On journalism's dishonesty and moral rot
Did insurance company executive Brian Thompson deserve to be murdered? The New Yorker can't quite decide. But Jordan Neely - a violent psychotic criminal - is a “subway dancer.”
The subway dancer strangled by the ex-marine.
Every so often, a few words open a whole world, and worldview.

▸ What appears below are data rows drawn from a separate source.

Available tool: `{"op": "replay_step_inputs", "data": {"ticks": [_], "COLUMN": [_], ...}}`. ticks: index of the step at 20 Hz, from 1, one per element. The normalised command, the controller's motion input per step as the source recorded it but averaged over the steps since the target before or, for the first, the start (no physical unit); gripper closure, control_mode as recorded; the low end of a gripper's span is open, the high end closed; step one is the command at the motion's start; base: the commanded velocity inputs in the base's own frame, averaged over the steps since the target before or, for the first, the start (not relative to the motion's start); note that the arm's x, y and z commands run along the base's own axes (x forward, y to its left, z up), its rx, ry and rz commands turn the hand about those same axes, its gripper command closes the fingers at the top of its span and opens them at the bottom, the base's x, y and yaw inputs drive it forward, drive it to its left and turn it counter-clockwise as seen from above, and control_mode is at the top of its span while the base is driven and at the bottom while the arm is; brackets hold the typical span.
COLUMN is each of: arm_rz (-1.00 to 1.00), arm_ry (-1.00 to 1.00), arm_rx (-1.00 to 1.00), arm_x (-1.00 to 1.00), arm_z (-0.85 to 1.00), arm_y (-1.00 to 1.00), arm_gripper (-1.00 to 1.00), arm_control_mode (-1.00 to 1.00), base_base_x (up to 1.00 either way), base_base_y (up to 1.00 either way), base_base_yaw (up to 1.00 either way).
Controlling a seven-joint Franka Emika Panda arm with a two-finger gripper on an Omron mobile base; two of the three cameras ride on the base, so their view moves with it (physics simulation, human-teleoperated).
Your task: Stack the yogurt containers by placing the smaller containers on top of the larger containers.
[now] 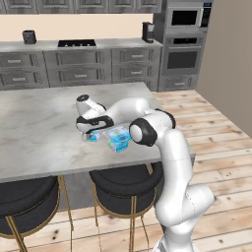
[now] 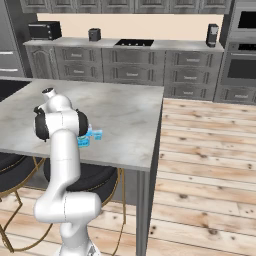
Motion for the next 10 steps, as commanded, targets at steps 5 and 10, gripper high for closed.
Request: {"op": "replay_step_inputs", "data": {"ticks": [5, 10], "arm_rz": [-0.05, -0.03], "arm_ry": [0.09, 0.00], "arm_rx": [-0.02, -0.01], "arm_x": [-0.02, -0.06], "arm_z": [-0.14, -0.03], "arm_y": [-0.01, 0.00], "arm_gripper": [1.00, 1.00], "arm_control_mode": [-1.00, -1.00], "base_base_x": [0.00, 0.00], "base_base_y": [0.00, 0.00], "base_base_yaw": [0.00, 0.00]}}
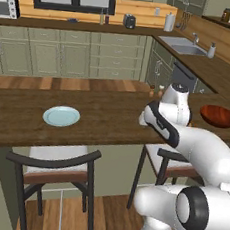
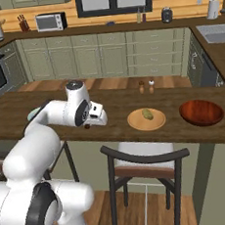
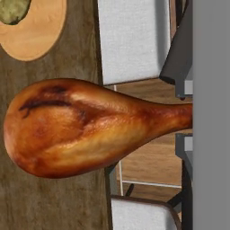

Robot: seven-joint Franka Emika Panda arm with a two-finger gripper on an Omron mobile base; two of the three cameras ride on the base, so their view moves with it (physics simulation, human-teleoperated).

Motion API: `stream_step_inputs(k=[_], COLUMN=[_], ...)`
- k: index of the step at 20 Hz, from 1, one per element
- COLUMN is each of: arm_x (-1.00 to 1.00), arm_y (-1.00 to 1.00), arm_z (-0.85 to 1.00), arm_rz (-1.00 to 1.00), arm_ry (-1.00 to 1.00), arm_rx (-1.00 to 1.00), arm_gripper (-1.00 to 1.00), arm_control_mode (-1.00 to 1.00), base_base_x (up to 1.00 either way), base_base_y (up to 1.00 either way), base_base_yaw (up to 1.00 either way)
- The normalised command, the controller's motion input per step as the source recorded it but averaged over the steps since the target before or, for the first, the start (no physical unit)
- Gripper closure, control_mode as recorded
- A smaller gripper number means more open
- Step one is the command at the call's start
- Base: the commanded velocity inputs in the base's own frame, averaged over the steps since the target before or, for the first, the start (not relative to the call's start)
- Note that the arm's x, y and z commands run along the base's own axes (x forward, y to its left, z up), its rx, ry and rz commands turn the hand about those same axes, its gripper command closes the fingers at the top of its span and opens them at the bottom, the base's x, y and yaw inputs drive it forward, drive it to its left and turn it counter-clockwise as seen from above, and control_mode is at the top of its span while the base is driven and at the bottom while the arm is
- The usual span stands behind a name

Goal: Pick the chicken drumstick and potato from their plates and place them in the bowl. Then put the bowl in the fridge.

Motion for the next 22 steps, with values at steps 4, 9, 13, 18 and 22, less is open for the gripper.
stream_step_inputs(k=[4,9,13,18,22], arm_x=[0.00,0.00,0.00,0.00,0.00], arm_y=[0.00,0.00,0.00,0.00,0.00], arm_z=[0.00,0.00,0.00,0.00,0.00], arm_rz=[0.00,0.00,0.00,0.00,0.00], arm_ry=[0.00,0.00,0.00,0.00,0.00], arm_rx=[0.00,0.00,0.00,0.00,0.00], arm_gripper=[1.00,1.00,1.00,1.00,1.00], arm_control_mode=[-1.00,1.00,1.00,1.00,1.00], base_base_x=[0.00,0.02,0.00,0.28,0.42], base_base_y=[0.00,-0.60,-1.00,-0.70,-0.47], base_base_yaw=[0.00,0.00,0.00,0.00,0.00])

On Saturday afternoon, the New Yorker weighed in on the killing of United Healthcare chief executive Brian Thompson with this headline: “A Man Was Murdered in Cold Blood and You’re Laughing?”
—
(Reading the New Yorker so you don’t have to. Danger pay!)
—
I figured the question mark was accusatory: How can you mock this man’s death? Vultures.
I was wrong.
The New Yorker could not quite bring itself condemn the “progressives” who joked about the assassination of a 50-year-old man on a Manhattan street.1
The question mark is more a cocked-head observation: Hey, I know people who think this guy Brian Thompson deserved to die. Maybe they’re right? Should having a high-paying job at an insurance company be a capital crime? Let’s talk about it!

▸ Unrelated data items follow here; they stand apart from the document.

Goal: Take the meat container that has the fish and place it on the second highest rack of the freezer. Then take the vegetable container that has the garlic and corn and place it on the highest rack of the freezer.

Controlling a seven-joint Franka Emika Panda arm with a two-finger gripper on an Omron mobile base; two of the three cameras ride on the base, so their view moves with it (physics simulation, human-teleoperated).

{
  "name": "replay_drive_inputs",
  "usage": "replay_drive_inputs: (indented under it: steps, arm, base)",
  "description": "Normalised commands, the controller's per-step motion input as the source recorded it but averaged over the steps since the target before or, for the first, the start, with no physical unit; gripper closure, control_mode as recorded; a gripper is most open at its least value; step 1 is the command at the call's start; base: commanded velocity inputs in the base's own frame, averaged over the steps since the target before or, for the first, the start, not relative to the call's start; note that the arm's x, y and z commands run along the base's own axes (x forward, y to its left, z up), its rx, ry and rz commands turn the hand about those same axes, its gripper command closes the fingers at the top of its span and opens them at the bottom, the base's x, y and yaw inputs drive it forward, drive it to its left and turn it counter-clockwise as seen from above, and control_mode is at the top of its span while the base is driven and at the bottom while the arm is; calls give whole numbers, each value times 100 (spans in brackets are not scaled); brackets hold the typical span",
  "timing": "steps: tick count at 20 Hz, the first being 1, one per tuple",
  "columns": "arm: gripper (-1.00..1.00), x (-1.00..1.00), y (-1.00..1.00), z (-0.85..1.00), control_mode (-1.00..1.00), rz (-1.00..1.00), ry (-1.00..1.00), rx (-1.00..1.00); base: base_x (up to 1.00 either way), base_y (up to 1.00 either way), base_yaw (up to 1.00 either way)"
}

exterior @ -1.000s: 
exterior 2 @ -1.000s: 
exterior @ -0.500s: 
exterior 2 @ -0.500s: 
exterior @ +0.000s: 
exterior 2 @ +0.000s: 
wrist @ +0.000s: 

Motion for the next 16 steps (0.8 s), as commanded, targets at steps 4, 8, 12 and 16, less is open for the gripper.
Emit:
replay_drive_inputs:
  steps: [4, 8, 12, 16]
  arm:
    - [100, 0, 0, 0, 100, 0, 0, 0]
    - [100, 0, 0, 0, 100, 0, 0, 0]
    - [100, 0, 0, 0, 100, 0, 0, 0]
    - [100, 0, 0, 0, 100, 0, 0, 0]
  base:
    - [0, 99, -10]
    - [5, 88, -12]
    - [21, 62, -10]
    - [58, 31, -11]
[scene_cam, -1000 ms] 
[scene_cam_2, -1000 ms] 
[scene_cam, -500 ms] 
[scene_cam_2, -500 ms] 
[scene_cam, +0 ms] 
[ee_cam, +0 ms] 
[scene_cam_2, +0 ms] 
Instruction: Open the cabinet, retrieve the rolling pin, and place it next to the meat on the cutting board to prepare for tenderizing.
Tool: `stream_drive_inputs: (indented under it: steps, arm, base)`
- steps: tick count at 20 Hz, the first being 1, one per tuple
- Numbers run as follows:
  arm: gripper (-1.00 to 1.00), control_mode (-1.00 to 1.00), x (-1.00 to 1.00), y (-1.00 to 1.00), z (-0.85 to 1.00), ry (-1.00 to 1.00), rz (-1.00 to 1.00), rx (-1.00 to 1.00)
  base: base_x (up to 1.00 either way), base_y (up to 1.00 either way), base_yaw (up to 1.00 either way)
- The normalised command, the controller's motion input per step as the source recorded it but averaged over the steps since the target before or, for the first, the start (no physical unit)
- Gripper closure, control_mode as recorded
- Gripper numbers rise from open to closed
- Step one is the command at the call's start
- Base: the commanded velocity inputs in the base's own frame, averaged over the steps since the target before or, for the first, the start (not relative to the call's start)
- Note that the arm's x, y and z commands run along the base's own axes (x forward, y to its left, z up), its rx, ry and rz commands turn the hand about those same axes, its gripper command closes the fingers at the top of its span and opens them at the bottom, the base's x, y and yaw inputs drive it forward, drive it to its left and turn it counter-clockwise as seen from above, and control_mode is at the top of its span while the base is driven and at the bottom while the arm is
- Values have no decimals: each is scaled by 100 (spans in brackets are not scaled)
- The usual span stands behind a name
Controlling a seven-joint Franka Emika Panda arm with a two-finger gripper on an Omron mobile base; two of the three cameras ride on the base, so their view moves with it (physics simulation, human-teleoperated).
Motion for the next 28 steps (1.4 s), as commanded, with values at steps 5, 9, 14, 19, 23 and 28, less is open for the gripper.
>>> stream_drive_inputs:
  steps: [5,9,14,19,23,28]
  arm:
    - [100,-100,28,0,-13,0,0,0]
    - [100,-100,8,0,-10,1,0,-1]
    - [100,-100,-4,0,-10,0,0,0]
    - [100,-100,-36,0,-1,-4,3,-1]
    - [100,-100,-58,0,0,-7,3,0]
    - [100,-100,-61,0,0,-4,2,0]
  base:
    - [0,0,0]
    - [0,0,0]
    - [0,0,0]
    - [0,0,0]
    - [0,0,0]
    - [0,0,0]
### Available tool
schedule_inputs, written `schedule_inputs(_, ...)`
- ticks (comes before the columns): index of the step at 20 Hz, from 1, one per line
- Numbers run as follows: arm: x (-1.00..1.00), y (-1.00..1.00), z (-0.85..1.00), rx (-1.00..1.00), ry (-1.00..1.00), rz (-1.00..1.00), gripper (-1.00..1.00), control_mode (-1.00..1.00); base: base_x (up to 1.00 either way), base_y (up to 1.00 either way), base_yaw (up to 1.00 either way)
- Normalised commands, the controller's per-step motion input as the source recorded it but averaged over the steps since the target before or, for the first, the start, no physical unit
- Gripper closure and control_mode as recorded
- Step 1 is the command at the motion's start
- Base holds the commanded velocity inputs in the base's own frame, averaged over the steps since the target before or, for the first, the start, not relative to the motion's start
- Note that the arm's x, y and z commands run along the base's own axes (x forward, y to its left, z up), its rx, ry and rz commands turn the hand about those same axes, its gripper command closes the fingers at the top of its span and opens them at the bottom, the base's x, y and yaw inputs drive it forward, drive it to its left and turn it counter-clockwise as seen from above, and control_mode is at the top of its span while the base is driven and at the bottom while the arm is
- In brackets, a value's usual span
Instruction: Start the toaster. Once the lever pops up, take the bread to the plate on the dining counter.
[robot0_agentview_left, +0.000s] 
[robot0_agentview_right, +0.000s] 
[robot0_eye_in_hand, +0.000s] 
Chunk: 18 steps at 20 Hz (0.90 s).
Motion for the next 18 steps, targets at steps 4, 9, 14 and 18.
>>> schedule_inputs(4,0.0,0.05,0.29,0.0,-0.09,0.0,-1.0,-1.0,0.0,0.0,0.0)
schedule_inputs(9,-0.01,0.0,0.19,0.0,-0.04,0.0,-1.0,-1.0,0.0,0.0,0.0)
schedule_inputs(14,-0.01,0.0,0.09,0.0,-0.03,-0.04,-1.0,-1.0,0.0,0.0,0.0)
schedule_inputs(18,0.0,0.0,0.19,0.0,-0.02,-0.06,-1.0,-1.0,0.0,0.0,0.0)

Jia Tolentino, the piece’s writer, is too sly to come out and and actually support the killing. (Unlike, say, Taylor Lorenz, formerly of the Washington Post and New York Times, who reposted the comment “Hypothetically, would it be considered an actionable threat to start emailing other insurance CEOs a simple ‘you’re next’?” But Taylor is desperate to get attention for her flailing new Substack. Desperation is ugly.)
—
(The face of desperation. The face of Taylor Lorenz.)
—
Instead Tolentino cluck-clucks a bit about the “lawless” reaction to Thompson’s assassination while making clear she understands it all-too-well.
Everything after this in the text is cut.